(WHAT IS BEING ASKED)
Show the lines of the material that contain the word "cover".

(PROVIDED MATERIAL)
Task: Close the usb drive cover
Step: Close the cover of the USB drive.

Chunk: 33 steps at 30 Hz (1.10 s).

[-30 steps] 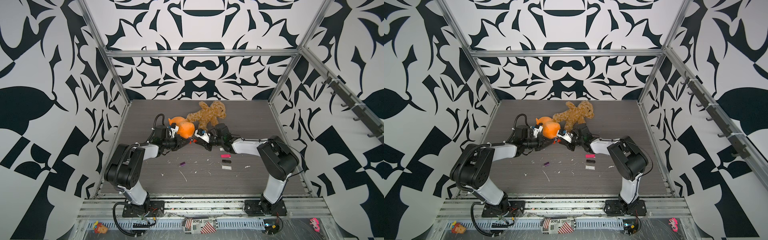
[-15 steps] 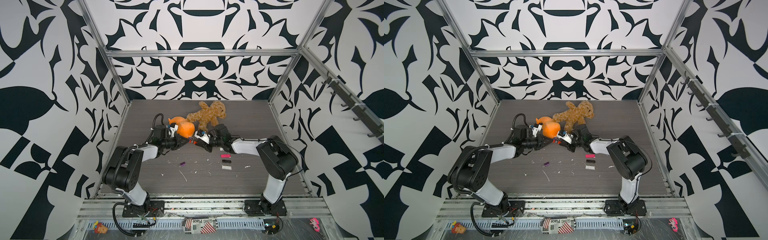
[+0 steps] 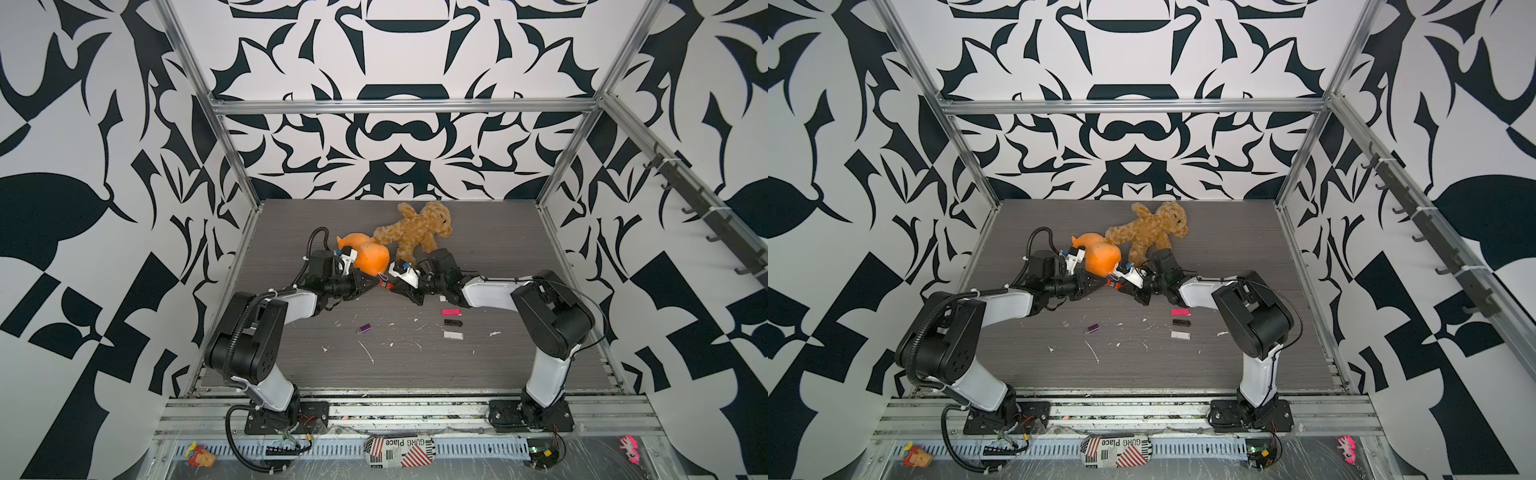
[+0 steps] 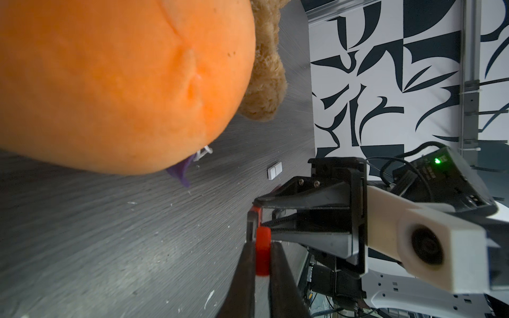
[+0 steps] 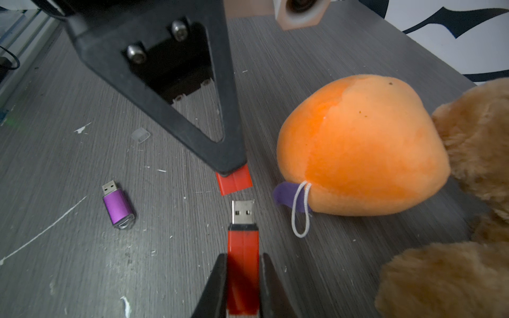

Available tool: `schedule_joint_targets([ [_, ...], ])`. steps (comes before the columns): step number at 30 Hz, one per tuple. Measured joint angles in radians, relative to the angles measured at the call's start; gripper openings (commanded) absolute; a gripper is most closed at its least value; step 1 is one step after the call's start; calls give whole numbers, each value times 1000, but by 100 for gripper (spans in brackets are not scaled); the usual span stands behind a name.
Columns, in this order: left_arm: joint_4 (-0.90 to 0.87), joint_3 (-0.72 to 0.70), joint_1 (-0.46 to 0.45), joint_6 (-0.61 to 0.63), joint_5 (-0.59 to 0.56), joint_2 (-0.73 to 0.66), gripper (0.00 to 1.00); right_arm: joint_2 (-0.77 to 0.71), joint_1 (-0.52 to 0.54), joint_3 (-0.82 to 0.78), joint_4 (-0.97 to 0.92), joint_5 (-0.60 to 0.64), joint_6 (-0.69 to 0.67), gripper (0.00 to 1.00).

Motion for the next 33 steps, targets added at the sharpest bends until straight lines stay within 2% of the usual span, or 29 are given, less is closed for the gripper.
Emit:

(TASK RESULT)
Task: Close the usb drive cover
Step: Close the cover of the USB drive.

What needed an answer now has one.